# [INSTRUCTIONS FOR THE TASK]
Make an exact copy of all the records, one that contains none of the pictures.

========================================================================

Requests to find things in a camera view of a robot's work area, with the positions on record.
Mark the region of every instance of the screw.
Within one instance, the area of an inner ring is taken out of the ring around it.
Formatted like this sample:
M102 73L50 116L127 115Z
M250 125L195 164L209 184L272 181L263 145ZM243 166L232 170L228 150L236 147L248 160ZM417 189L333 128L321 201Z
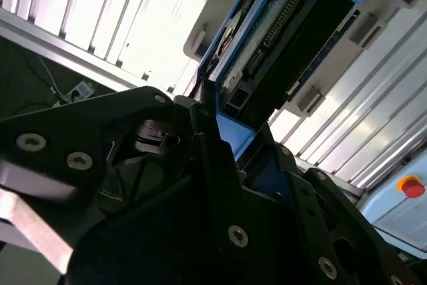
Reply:
M399 277L397 277L395 275L391 275L390 279L392 280L393 285L403 285L403 283L399 279Z
M237 225L231 225L228 228L228 238L234 245L241 248L245 248L249 242L249 238L245 230Z
M46 139L38 133L23 133L16 139L16 144L26 152L38 152L46 147Z
M282 146L280 149L283 151L283 154L285 154L285 155L290 155L291 154L290 151L289 151L289 149L286 148L285 146Z
M86 153L74 152L67 156L67 165L74 170L89 170L93 165L93 160Z
M206 109L204 109L204 108L200 108L200 112L202 113L202 114L204 114L205 116L209 116L209 113L207 112L207 110Z
M166 99L164 97L160 96L160 95L155 95L154 98L155 98L155 100L157 100L160 103L165 103L166 102Z
M338 273L336 272L335 266L326 257L319 257L318 264L320 269L327 277L331 280L335 280Z
M322 172L318 172L318 176L319 176L320 180L323 180L324 182L326 181L326 176Z

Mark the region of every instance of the metal plate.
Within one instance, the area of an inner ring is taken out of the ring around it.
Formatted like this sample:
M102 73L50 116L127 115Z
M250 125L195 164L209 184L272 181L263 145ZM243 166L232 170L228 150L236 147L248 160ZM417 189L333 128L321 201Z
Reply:
M298 157L370 188L426 132L427 0L401 9L306 119L283 111L275 139Z

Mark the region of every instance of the silver screw head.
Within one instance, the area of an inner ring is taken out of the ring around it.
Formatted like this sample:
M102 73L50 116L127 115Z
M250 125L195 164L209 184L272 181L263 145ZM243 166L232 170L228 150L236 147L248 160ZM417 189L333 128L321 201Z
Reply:
M68 167L74 170L89 170L92 168L92 157L83 152L73 152L67 156Z
M318 172L318 176L319 176L320 180L326 181L326 176L322 172Z
M249 243L249 238L245 230L237 225L231 225L228 228L228 238L234 245L241 248L245 248Z
M319 257L318 264L322 272L331 280L335 280L338 273L335 266L326 257Z
M280 149L282 150L283 154L285 154L285 155L290 155L291 154L290 151L289 151L289 149L286 148L285 146L282 146Z
M395 275L391 275L390 279L392 280L393 285L403 285L403 282Z
M23 133L16 139L16 144L26 152L38 152L46 147L46 139L38 133Z
M164 97L160 96L160 95L155 95L154 99L157 100L160 103L165 103L166 102L166 99Z

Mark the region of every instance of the red emergency stop button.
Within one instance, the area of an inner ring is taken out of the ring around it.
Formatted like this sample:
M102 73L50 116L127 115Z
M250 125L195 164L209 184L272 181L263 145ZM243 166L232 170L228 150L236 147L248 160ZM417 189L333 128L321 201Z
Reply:
M424 194L426 188L418 180L408 180L403 183L402 191L408 198L418 198Z

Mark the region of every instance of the dark floor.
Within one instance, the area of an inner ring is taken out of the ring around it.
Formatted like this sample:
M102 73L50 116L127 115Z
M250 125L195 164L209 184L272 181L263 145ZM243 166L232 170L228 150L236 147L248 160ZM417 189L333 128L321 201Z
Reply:
M86 79L53 61L43 60L63 93ZM0 38L0 119L52 106L58 99L50 90L50 84L36 54ZM111 92L97 85L97 95Z

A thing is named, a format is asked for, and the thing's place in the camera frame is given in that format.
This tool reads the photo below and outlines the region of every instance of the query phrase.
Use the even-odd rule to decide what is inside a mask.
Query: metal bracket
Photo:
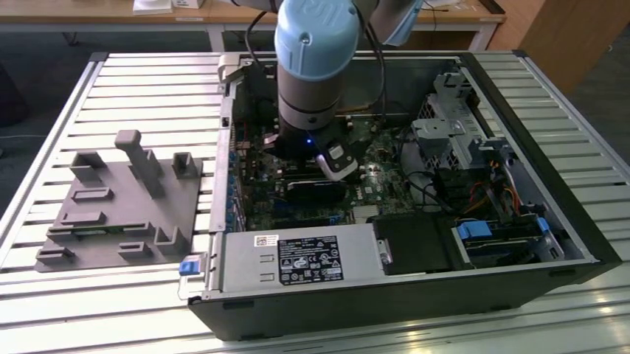
[[[227,53],[219,57],[219,65],[216,73],[219,74],[219,82],[230,83],[242,76],[239,69],[242,67],[242,58],[238,53]]]

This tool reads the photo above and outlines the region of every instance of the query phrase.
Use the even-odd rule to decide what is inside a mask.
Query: blue latch
[[[484,221],[466,221],[456,227],[459,238],[466,240],[476,237],[492,237],[488,223]]]
[[[550,225],[547,224],[547,220],[545,218],[538,218],[535,219],[535,223],[538,224],[538,227],[541,228],[542,234],[546,234],[550,231]]]
[[[184,260],[179,263],[179,275],[185,277],[188,275],[198,275],[200,269],[200,262],[199,260]]]

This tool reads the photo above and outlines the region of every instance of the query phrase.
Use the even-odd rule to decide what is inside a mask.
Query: floor
[[[0,214],[11,202],[43,139],[93,52],[207,52],[200,32],[81,33],[68,46],[61,34],[0,34],[0,63],[31,108],[29,118],[0,128]],[[242,38],[226,34],[227,50],[244,50]],[[268,33],[252,38],[256,50],[271,50]],[[579,111],[630,162],[630,27],[570,96]],[[8,136],[23,136],[3,139]]]

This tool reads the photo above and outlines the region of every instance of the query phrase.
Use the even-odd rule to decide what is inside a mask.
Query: warning label
[[[343,280],[336,236],[278,240],[278,255],[283,285]]]

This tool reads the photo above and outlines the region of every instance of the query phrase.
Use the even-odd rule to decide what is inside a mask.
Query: white label
[[[190,21],[190,22],[202,22],[204,20],[203,17],[176,17],[176,21]]]
[[[254,238],[254,247],[278,246],[278,235],[258,235]]]

========================================================================

# [EXERCISE RESPONSE]
Requests to find things in a camera view of a robot's work area, with the positions on record.
Mark the region of every instance of the screw.
Within one instance, the area of an inner ring is taken out of the ring around it.
Formatted like this sample:
M102 73L50 116L127 115Z
M250 125L195 164L209 184L272 181L263 145ZM243 166L232 170L228 150L236 147L248 160ZM417 189L333 128L321 201Z
Reply:
M399 277L397 277L395 275L391 275L390 279L392 280L393 285L403 285L403 283L399 279Z
M237 225L231 225L228 228L228 238L234 245L241 248L245 248L249 242L249 238L245 230Z
M46 139L38 133L23 133L16 139L16 144L26 152L38 152L46 147Z
M282 146L280 149L283 151L283 154L285 154L285 155L290 155L291 154L290 151L289 151L289 149L286 148L285 146Z
M86 153L74 152L67 156L67 165L74 170L89 170L93 165L93 160Z
M206 109L204 109L204 108L200 108L200 112L202 113L202 114L204 114L205 116L209 116L209 113L207 112L207 110Z
M166 99L164 97L160 96L160 95L155 95L154 98L155 98L155 100L157 100L160 103L165 103L166 102Z
M338 273L336 272L335 266L326 257L319 257L318 264L320 269L327 277L331 280L335 280Z
M322 172L318 172L318 176L319 176L320 180L323 180L324 182L326 181L326 176Z

Mark the region of every instance of the metal plate.
Within one instance, the area of an inner ring is taken out of the ring around it.
Formatted like this sample:
M102 73L50 116L127 115Z
M250 125L195 164L209 184L272 181L263 145ZM243 166L232 170L228 150L236 147L248 160ZM417 189L333 128L321 201Z
Reply:
M298 157L370 188L426 132L427 0L401 9L306 119L283 111L275 139Z

Mark the region of every instance of the silver screw head.
Within one instance, the area of an inner ring is taken out of the ring around it.
Formatted like this sample:
M102 73L50 116L127 115Z
M250 125L195 164L209 184L272 181L263 145ZM243 166L232 170L228 150L236 147L248 160ZM417 189L333 128L321 201Z
Reply:
M68 167L74 170L89 170L92 168L92 157L83 152L73 152L67 156Z
M318 172L318 176L319 176L320 180L326 181L326 176L322 172Z
M249 243L249 238L245 230L237 225L231 225L228 228L228 238L234 245L241 248L245 248Z
M319 257L318 264L322 272L331 280L335 280L338 273L335 266L326 257Z
M280 149L282 150L283 154L285 154L285 155L290 155L291 154L290 151L289 151L289 149L286 148L285 146L282 146Z
M395 275L391 275L390 279L392 280L393 285L403 285L403 282Z
M23 133L16 139L16 144L26 152L38 152L46 147L46 139L38 133Z
M164 97L160 96L160 95L155 95L154 99L157 100L160 103L165 103L166 102L166 99Z

Mark the region of every instance of the red emergency stop button.
Within one instance, the area of an inner ring is taken out of the ring around it.
Formatted like this sample:
M102 73L50 116L127 115Z
M250 125L195 164L209 184L272 181L263 145ZM243 166L232 170L228 150L236 147L248 160ZM417 189L333 128L321 201Z
Reply:
M424 194L426 188L418 180L408 180L403 183L402 191L408 198L418 198Z

Mark the region of every instance of the dark floor.
Within one instance, the area of an inner ring is taken out of the ring around it.
Formatted like this sample:
M102 73L50 116L127 115Z
M250 125L195 164L209 184L272 181L263 145ZM243 166L232 170L228 150L236 147L248 160ZM417 189L333 128L321 201Z
Reply:
M86 79L53 61L43 60L63 93ZM0 38L0 119L52 106L58 99L50 90L50 84L36 54ZM111 92L97 85L97 95Z

A thing is named, a format is asked for, and the thing's place in the camera frame is given in that format.
This tool reads the photo below and outlines the region of every instance of the query phrase.
Use the even-odd rule to decide what is inside a mask.
Query: metal bracket
Photo:
[[[227,53],[219,57],[219,65],[216,73],[219,74],[219,82],[230,83],[242,76],[239,69],[242,67],[242,58],[238,53]]]

This tool reads the photo above and outlines the region of every instance of the query phrase.
Use the even-odd rule to decide what is inside a mask.
Query: blue latch
[[[484,221],[466,221],[456,227],[459,238],[466,240],[476,237],[492,237],[488,223]]]
[[[550,225],[547,224],[547,220],[545,218],[538,218],[535,219],[535,223],[538,224],[538,227],[541,228],[542,234],[546,234],[550,231]]]
[[[184,260],[179,263],[179,275],[185,277],[188,275],[198,275],[200,269],[200,262],[199,260]]]

This tool reads the photo above and outlines the region of every instance of the query phrase.
Use the even-odd rule to decide what is inside a mask.
Query: floor
[[[0,214],[11,202],[43,139],[93,52],[207,52],[200,32],[81,33],[68,46],[61,34],[0,34],[0,63],[31,108],[29,118],[0,128]],[[242,38],[226,34],[227,50],[244,50]],[[268,33],[252,38],[256,50],[271,50]],[[579,111],[630,162],[630,27],[570,96]],[[8,136],[23,136],[3,139]]]

This tool reads the photo above and outlines the region of every instance of the query phrase.
Use the even-odd rule to decide what is inside a mask.
Query: warning label
[[[343,280],[336,236],[278,240],[278,255],[283,285]]]

This tool reads the photo above and outlines the region of every instance of the query phrase.
Use the even-odd rule to decide what is inside a mask.
Query: white label
[[[190,21],[190,22],[202,22],[204,20],[203,17],[176,17],[176,21]]]
[[[254,238],[254,247],[278,246],[278,235],[258,235]]]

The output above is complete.